Research utilization scholars have identified organizational context and culture as important factors influencing research use [2,12,32,33]. Kitson et al. , Estabrooks , and Lomas et al.  have persuasively argued that changing practice is not just a matter of focusing on the behaviour of individual practitioners but also requires attention to the social, cultural, and material context within which practice occurs. Contextual factors that have been identified as promoting the successful implementation of evidence into practice can be grouped under the broad themes of culture [37,38] and leadership [8,37,39]. Culture refers to the basic assumptions, values, and beliefs that are embedded in institutions and organizations [37,40]. Organizations most conducive to facilitating change are those that are described as 'learning organizations' [37,41], which refers to an organization's capacity to recognize the value of new knowledge, assimilate it, and then implement it as the basis of decision-making. As part of such a context, decentralized decision-making, collaboration, teamwork, receptivity to change, and shared goals for improvement are typically valued [8,37,38,40]. Reducing the uncertainty that results from inconsistencies in unit management practices, technology-driven routine work, and the complexity of teamwork have also been identified as necessary precursors to increasing research utilization . The chances of successful implementation are enhanced further in contexts where clinical decision-making is informed not only by evidence from systematic reviews and randomized controlled trials, but also by patient preferences and clinical experience [37,42]. It is argued that there is greater likelihood for successful implementation where evidence is consistent with patient narratives and experiences as well as the tacit knowledge of practitioners . Considering clinical experience and patient preferences as valid sources of evidence requires broader evaluative techniques than 'hard' outcome measures alone . Thus organizations most conducive to research use have the resources to incorporate multiple methods and sources of feedback into their evaluative framework .

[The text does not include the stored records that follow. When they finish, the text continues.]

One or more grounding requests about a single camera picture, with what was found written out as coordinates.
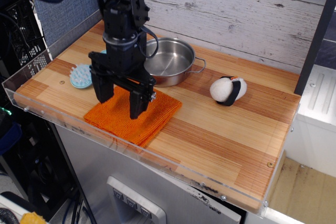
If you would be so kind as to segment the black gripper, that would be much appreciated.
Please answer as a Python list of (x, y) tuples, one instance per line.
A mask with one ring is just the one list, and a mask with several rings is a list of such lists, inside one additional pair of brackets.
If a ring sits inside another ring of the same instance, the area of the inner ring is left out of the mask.
[(100, 103), (114, 95), (114, 85), (130, 92), (130, 118), (137, 119), (152, 101), (155, 80), (145, 70), (146, 33), (129, 40), (112, 39), (106, 43), (106, 53), (90, 52), (92, 84)]

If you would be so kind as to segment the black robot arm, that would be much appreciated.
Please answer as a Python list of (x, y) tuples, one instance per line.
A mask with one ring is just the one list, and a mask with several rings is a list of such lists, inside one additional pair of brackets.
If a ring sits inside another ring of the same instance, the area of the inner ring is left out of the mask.
[(144, 0), (98, 0), (104, 21), (106, 53), (91, 52), (92, 84), (100, 103), (114, 95), (114, 86), (129, 91), (130, 118), (137, 119), (155, 98), (154, 78), (144, 63), (156, 53), (146, 53), (145, 27), (149, 7)]

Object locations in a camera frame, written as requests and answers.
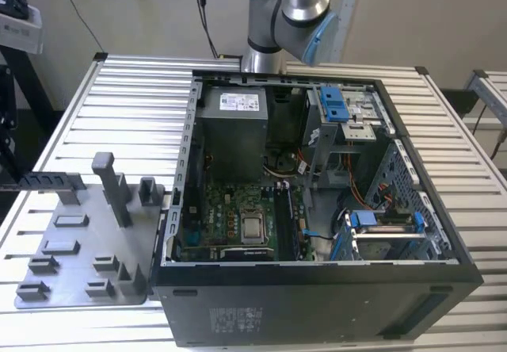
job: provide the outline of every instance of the motherboard
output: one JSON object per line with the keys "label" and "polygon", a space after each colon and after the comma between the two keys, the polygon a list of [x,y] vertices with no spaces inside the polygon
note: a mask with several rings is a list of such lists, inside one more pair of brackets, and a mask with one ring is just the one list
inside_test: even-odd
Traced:
{"label": "motherboard", "polygon": [[208,184],[204,197],[200,224],[185,229],[182,260],[311,258],[300,187]]}

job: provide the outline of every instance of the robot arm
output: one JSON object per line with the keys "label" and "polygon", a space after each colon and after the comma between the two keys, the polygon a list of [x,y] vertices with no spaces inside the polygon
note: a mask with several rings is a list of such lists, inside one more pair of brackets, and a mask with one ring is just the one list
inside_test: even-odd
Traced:
{"label": "robot arm", "polygon": [[242,71],[283,73],[282,49],[314,66],[329,61],[338,17],[330,0],[250,0]]}

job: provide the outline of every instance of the wire bundle
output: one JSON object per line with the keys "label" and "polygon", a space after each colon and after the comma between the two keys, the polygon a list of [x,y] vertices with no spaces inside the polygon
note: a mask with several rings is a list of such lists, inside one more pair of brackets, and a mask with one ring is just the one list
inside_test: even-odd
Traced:
{"label": "wire bundle", "polygon": [[206,18],[206,0],[197,0],[197,8],[199,9],[200,23],[203,25],[204,32],[208,38],[209,48],[212,50],[213,57],[217,59],[219,57],[219,54],[216,51],[215,45],[213,44],[213,40],[210,37],[208,31],[208,19]]}

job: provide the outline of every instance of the slotted metal table
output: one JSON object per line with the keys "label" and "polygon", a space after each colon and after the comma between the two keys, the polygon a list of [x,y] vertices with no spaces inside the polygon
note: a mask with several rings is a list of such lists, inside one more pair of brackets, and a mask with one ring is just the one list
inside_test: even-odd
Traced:
{"label": "slotted metal table", "polygon": [[[92,158],[97,151],[111,151],[115,169],[124,172],[128,182],[148,174],[170,190],[194,69],[237,71],[238,61],[122,55],[93,61],[35,170],[79,172],[86,183],[98,182],[90,168]],[[325,64],[309,68],[289,63],[288,73],[383,81],[485,283],[414,342],[250,349],[507,350],[507,182],[433,80],[413,67]],[[55,194],[20,193],[0,227],[0,346],[65,351],[176,349],[156,301],[113,308],[20,311],[14,307],[17,284],[56,203]]]}
{"label": "slotted metal table", "polygon": [[466,88],[475,91],[507,128],[507,72],[476,70]]}

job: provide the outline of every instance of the label sticker
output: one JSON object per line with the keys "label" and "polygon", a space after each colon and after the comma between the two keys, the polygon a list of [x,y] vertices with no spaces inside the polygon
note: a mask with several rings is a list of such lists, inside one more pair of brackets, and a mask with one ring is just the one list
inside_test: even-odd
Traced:
{"label": "label sticker", "polygon": [[258,112],[258,94],[220,94],[220,110],[237,110],[241,112]]}
{"label": "label sticker", "polygon": [[360,114],[361,113],[361,109],[358,108],[357,106],[350,106],[349,107],[349,112],[353,115],[353,114]]}
{"label": "label sticker", "polygon": [[304,171],[307,169],[307,163],[302,160],[301,163],[299,164],[299,167],[298,167],[298,172],[300,174],[304,174]]}
{"label": "label sticker", "polygon": [[210,308],[212,332],[258,333],[261,330],[262,307]]}

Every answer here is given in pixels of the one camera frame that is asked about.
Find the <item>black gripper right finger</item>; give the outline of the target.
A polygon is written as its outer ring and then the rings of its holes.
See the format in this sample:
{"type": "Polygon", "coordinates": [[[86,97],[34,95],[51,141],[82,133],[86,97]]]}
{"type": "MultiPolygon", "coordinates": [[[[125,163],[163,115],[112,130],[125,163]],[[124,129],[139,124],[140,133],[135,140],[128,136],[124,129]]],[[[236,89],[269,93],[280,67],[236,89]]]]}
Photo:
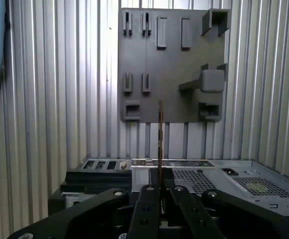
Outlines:
{"type": "Polygon", "coordinates": [[[170,196],[167,215],[191,239],[289,239],[289,217],[216,189],[196,201],[185,186],[175,184],[171,169],[162,170],[162,184],[170,196]]]}

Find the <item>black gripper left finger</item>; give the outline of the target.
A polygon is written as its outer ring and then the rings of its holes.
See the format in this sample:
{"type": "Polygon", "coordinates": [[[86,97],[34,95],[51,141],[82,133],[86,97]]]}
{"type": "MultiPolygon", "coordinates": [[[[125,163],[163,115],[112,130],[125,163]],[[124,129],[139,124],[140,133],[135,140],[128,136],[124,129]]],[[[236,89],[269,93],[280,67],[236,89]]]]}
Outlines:
{"type": "Polygon", "coordinates": [[[157,239],[161,214],[161,171],[132,195],[111,188],[12,233],[11,239],[157,239]]]}

McCormack et al.  have emphasized the importance of transformational leadership, also referred to as shared partnership and distributed leadership , for creating a culture of inclusion that values all levels and rank of staff. Balanced power, shared purposes and goals, shared responsibility for work, and mutual respect are requirements of shared leadership  to effectively alter the prevailing organizational culture and to create a context more conducive to the integration of evidence and practice.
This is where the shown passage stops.